WHAT IS BEING ASKED => An exact copy is needed of the lines from the line holding "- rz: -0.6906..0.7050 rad" through the final line of the listing below, both included.
((
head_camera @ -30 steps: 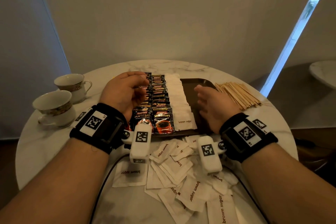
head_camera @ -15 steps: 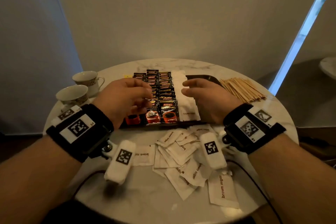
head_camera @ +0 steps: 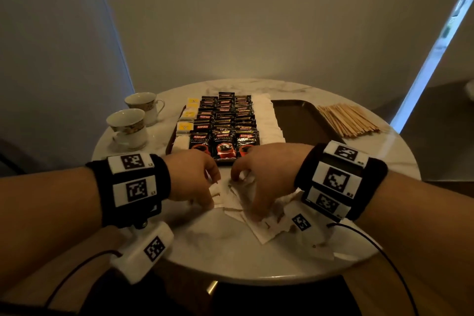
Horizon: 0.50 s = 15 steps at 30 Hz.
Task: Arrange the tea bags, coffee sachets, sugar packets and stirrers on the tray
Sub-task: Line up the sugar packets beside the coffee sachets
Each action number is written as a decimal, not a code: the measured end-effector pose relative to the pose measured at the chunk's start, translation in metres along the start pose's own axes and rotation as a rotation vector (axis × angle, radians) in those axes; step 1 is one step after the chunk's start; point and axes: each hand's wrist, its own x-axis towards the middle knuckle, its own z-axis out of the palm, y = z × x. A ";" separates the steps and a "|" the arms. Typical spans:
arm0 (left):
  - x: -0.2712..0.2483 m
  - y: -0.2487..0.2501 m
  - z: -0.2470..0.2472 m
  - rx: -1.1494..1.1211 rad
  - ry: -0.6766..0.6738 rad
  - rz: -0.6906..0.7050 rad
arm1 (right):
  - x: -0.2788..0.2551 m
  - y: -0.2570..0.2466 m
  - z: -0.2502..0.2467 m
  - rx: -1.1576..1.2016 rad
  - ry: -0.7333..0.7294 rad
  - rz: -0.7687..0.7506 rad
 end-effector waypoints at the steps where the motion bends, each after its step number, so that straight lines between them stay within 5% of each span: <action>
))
RESPONSE FOR THIS EXERCISE =>
  - rz: -0.6906..0.7050 rad
arm1 (right):
  - x: -0.2788..0.2551 m
  - y: -0.2570..0.2466 m
  - z: -0.2502..0.2467 m
  - rx: -1.1576..1.2016 rad
  - ry: -0.7333..0.7294 rad
  - rz: -0.7687..0.7506 rad
 end-effector waypoints at the steps where the motion bends, each after its step number, so that straight lines between them stay within 5% of each span: <action>

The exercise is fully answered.